The Elsmar Cove Wiki More Free Files The Elsmar Cove Forums Discussion Thread Index Post Attachments Listing Failure Modes Services and Solutions to Problems Elsmar cove Forums Main Page Elsmar Cove Home Page
Google
  Web Elsmar.com
*Please be aware that SOME RECENT forum threads may not yet be indexed by Google.

View Full Version : Control Limits vs. Confidence Intervals - What range can we be 95% confident?


sammy.storm
25th April 2005, 07:10 PM
I have recently started a new job, and am struggling with what is being asked.

I have been asked to calculate Confidence Intervals for a distribution of data, to evaluate the risk of going out of spec. My understanding of Confidence Intervals is to calculate a range in which the "true" mean would be in reference to the mean calculated from the sample. (ie. mean = 2.00, and the "true" mean would be 2.00 +/- 0.04 for a 95% reliability).

I calculated the CL above with Excel, and manually, but I'm not clear how this would help determine if the risk of "out of spec". My Std Dev is 0.25, so my +/- 3 sig is from 1.25 to 2.75.

Isn't the +/- 3 sigma of the Normal distribution curve a type of Confidence Interval? ie 99.7% will be within this range.

I guess the question they want answered is: What range can we be 95% confident that 95% will be in spec?

Can the 95% confidence interval calculated in Excel be added to each end of the +/- 2 sigma?

Sorry if this is a dumb question, but I appreciate any input.

Tim Folkerts
25th April 2005, 10:17 PM
Sammy,

Welcome to the Cove!

I'll take a couple stabs at some advice and then we can see if we are on the same wavelength.

First, analysis usually assumes a normal distribution. If that's not (at least approximately) the case, then the following will not be (at least apprioximately) correct. :caution:

It looks to me like you are starting on the right track. If you measure 150 pieces and get x-bar = 2.00 and s = 0.25, then the 95% confidence interval for the mean is 2.00 +/- 1.96*s/n^0.5 = 2.00 +/- 0.04.
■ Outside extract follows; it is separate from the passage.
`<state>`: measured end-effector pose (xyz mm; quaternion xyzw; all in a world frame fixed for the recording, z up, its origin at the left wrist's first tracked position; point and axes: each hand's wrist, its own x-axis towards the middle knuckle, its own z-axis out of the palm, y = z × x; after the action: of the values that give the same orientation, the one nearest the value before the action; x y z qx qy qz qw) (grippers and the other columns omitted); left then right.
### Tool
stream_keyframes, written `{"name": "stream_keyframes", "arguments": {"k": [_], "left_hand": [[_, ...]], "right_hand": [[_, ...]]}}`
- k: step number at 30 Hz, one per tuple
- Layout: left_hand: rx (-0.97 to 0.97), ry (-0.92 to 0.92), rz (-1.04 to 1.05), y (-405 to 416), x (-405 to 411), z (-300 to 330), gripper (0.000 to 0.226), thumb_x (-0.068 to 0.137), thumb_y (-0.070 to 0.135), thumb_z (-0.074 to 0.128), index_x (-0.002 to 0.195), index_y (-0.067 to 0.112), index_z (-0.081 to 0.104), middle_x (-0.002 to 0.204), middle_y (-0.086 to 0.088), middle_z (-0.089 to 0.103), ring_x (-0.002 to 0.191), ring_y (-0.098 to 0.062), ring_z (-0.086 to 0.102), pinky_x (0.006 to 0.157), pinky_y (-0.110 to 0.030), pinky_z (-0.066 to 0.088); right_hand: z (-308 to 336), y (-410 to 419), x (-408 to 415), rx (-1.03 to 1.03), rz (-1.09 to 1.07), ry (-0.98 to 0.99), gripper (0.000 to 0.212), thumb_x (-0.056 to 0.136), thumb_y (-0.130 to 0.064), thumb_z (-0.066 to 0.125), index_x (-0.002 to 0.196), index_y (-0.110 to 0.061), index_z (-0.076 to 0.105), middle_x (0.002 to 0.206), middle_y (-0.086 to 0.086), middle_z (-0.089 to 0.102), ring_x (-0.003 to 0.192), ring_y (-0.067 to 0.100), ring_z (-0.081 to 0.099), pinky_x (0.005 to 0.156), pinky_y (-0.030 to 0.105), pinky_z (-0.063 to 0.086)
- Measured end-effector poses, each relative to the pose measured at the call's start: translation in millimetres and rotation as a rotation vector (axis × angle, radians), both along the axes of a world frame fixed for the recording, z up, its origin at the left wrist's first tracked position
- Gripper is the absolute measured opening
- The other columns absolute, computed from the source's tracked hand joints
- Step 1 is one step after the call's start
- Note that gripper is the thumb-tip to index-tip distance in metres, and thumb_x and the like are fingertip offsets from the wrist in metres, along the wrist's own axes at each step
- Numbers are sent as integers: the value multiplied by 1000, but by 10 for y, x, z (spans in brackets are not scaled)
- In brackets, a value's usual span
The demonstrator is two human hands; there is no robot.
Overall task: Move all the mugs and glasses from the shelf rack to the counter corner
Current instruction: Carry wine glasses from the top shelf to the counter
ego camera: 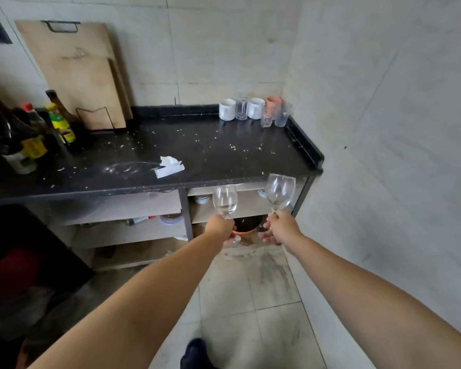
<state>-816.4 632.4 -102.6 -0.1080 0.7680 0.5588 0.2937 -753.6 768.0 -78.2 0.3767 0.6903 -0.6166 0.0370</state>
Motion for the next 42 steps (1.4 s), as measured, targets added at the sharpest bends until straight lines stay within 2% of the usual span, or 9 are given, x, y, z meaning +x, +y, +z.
{"name": "stream_keyframes", "arguments": {"k": [4, 8, 12, 15, 20, 24, 30, 37, 42], "left_hand": [[50, -29, 46, 185, -778, -7, 17, 94, 3, 48, 77, 2, 53, 68, -7, 56, 42, -16, 55, 27, -16, 41], [46, -8, 26, 357, -1469, -21, 10, 93, 3, 48, 84, 2, 55, 70, -8, 56, 53, -18, 51, 48, -28, 49], [35, -23, -2, 593, -2299, 46, 25, 94, 2, 49, 69, 5, 52, 65, -9, 54, 50, -17, 49, 37, -21, 46], [73, -72, 36, 791, -2772, 104, 27, 93, 1, 51, 67, 2, 51, 65, -10, 53, 52, -22, 52, 37, -25, 51], [62, -65, 4, 1081, -3310, -13, 27, 91, 0, 53, 65, 4, 53, 67, -11, 53, 54, -21, 46, 74, -43, 55], [-21, 83, -27, 1346, -3755, -131, 18, 87, 12, 62, 70, 10, 62, 61, -5, 52, 63, -19, 51, 75, -34, 51], [30, 24, 143, 1893, -4552, -281, 19, 88, 11, 62, 69, 15, 60, 79, -8, 61, 93, -30, 64, 91, -50, 54], [-10, -4, 258, 2382, -5239, -512, 16, 88, 12, 57, 73, 16, 60, 89, -10, 64, 99, -31, 65, 93, -48, 54], [15, -48, 274, 2574, -5746, -718, 21, 86, 11, 55, 66, 17, 60, 72, -1, 61, 72, -18, 61, 78, -34, 54]], "right_hand": [[-37, 203, -753, 26, 17, -11, 19, 102, -17, 29, 102, -4, 44, 74, 8, 51, 52, 22, 60, 36, 24, 49], [-24, 363, -1406, 155, 50, -11, 22, 102, -19, 33, 96, -5, 49, 72, 3, 53, 48, 18, 55, 39, 24, 40], [-6, 623, -2129, 230, 58, -3, 22, 101, -21, 35, 99, -8, 53, 84, 5, 60, 51, 15, 50, 43, 24, 36], [-20, 840, -2542, 328, 55, 12, 23, 101, -23, 36, 100, -12, 56, 92, 5, 63, 65, 15, 53, 62, 27, 42], [-159, 1187, -3079, 464, 74, 9, 28, 99, -28, 41, 105, -9, 62, 101, 8, 64, 88, 22, 59, 76, 35, 47], [-236, 1486, -3643, 448, 65, 52, 30, 98, -28, 47, 110, -5, 62, 108, 17, 62, 100, 32, 63, 88, 50, 54], [-429, 2062, -4577, 426, 133, 94, 28, 96, -26, 51, 101, -1, 63, 104, 15, 55, 94, 29, 62, 86, 49, 55], [-809, 2546, -5429, 242, 223, 57, 27, 94, -19, 53, 113, -3, 64, 107, 17, 64, 98, 27, 65, 93, 45, 54], [-1022, 2661, -6011, 141, 211, 58, 24, 96, -14, 52, 116, -4, 62, 95, 11, 60, 89, 22, 60, 91, 38, 52]]}}
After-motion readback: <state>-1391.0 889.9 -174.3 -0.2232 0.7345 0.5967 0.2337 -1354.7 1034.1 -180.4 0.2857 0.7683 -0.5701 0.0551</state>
OTOH, you would expect 95% of the pieces to fall in the range 2.00 +/- 1.96*s, which is about 1.5 - 2.5. 99.7% would be in the range 1.25 - 2.75

It sounds like you want the odd of being in a specific range (to meet some imposed specs). To find the probability of being below the lower spec limit, find
z = (LSL- x-bar)/s
and look on a standard table. Or use the Excel NORMSDIST function. Similarly, to find the probability of being too high, find
z = (USL- x-bar)/s
and take 1 - (value from the table). Add these two to get the probability of being out of spec.

Now, these calculations assume that the values for the mean & stdev are correct. As you point out, there is some uncertainty in the mean. Perhaps more importantly, there is an uncertainty in the standard deviation. For the example about, the 95% confidence interval for the mean would be 0.06, so you are 95% certain that the true sigma is 0.19 - 0.31. Clearly, if the sigma is bigger than you estimated (0.25), then the fraction outside the specs would be much bigger.
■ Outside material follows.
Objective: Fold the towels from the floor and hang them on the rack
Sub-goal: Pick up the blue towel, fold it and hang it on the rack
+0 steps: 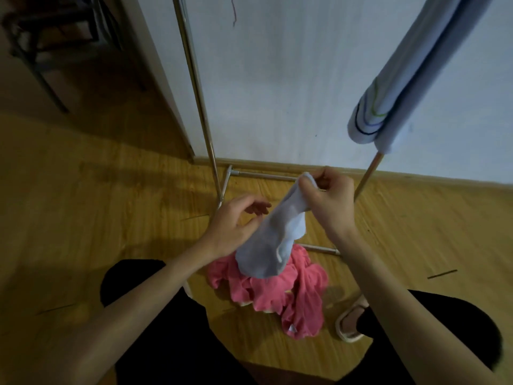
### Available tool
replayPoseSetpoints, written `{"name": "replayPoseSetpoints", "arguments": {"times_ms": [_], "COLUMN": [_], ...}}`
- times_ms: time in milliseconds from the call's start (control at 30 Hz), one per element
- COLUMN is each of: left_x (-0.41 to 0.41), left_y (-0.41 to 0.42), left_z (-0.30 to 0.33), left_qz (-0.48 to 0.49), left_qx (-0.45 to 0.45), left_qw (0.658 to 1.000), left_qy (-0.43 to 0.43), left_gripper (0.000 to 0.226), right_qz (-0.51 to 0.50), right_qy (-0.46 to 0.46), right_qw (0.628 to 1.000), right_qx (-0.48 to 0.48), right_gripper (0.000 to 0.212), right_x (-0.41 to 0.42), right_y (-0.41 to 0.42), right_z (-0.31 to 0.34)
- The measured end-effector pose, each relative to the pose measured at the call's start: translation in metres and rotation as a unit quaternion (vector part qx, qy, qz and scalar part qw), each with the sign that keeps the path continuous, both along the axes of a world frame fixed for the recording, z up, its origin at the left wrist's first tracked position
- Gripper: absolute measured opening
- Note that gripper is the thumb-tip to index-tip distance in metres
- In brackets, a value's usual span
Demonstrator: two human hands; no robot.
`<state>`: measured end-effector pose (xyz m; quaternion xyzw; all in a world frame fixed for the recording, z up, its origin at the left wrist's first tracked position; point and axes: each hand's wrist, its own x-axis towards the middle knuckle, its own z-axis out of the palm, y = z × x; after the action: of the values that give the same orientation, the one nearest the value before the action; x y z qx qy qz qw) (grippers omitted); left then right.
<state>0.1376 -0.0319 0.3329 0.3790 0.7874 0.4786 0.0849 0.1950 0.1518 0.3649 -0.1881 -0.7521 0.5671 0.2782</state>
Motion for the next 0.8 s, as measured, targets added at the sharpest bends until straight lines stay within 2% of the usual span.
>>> {"name": "replayPoseSetpoints", "arguments": {"times_ms": [100,233,333,500,633,800], "left_x": [0.011,0.017,0.021,0.019,0.011,0.011], "left_y": [-0.003,0.008,0.019,0.028,0.028,0.044], "left_z": [0.015,0.028,0.039,0.054,0.071,0.105], "left_qz": [-0.035,0.014,0.051,0.062,0.095,0.08], "left_qx": [-0.038,-0.068,-0.056,-0.039,-0.007,-0.022], "left_qw": [0.998,0.987,0.982,0.979,0.984,0.983], "left_qy": [0.042,0.148,0.175,0.191,0.151,0.164], "left_gripper": [0.045,0.066,0.058,0.029,0.027,0.02], "right_qz": [-0.022,-0.019,-0.022,-0.012,0.033,0.098], "right_qy": [-0.008,-0.008,-0.014,-0.007,-0.006,-0.02], "right_qw": [1.0,0.996,0.996,0.997,0.998,0.994], "right_qx": [-0.016,-0.086,-0.088,-0.075,-0.055,-0.032], "right_gripper": [0.014,0.018,0.022,0.019,0.014,0.016], "right_x": [0.004,0.009,0.011,0.014,0.017,0.017], "right_y": [0.001,0.0,0.0,0.005,0.014,0.017], "right_z": [0.018,0.037,0.046,0.065,0.077,0.071]}}
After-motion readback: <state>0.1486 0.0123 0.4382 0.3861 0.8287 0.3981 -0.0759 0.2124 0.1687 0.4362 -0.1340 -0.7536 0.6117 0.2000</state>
Does something in there help? Or did I go off on a tangent and miss what you were looking for?

Tim F

sammy.storm
26th April 2005, 09:02 AM
Tim,

Thanks for the response. That is how I understand the use of those calcs, but I was asked what the confidence is In the Control limits.

What I was wondering is if I am supposed to, or able to add the the confidence interval to the outside of the coontrol limits to say "I am 95% confident that 99.7% of the population will fall within this range.

I'm not sure this is a valid use of the confidence interval.

Thanks much,

Sammy
:thanx:

Dave Strouse
26th April 2005, 09:27 AM
sammy.storm -

Sounds like you are being asked to find a Tolerance interval i.e. an interval where with gamma probability (confidence), some P (proportion) of the distribution will be found.

The venerable Juran handbook 5th ed., pp 44.47 to 44.54 will give you more info than you probably care to know, including four methods of calculation and tables for the factors needed in the appendix.

BTW, the one I have used most is a distribution free method (Type IV). Here you only need to assume statistical independence and random sampling (always needed for any technique!). Then take the extremes of the sample for your interval. For example, from table W (reference above), if you take 1000 samples the high and low values are a range with 95% confidence to contain 99.7%. If you want a 95& interval on 97% of the population , omly about 150 samples are required.

The other methods for this will require fewer samples, but are heavily dependent on the normality assumption.

Dave

Tim Folkerts
26th April 2005, 02:57 PM
Besides the suggestion by Dave to look at Juran's book, you might try the online stats handbook from NIST (US National Institute of Standards & Technology). A link to the page on tolerance intervals:

http://www.itl.nist.gov/div898/handbook/prc/section2/prc263.htm

The handbook is aimed at industrial stats, and has good sections on all sorts of useful stats, from the very basics up through advanced topics like DOE.


Tim F

sammy.storm
28th April 2005, 09:56 AM
Tim/ Dave,

Thanks so much. I think all this will help justify using the +/-3 sigma and CpK as I always have.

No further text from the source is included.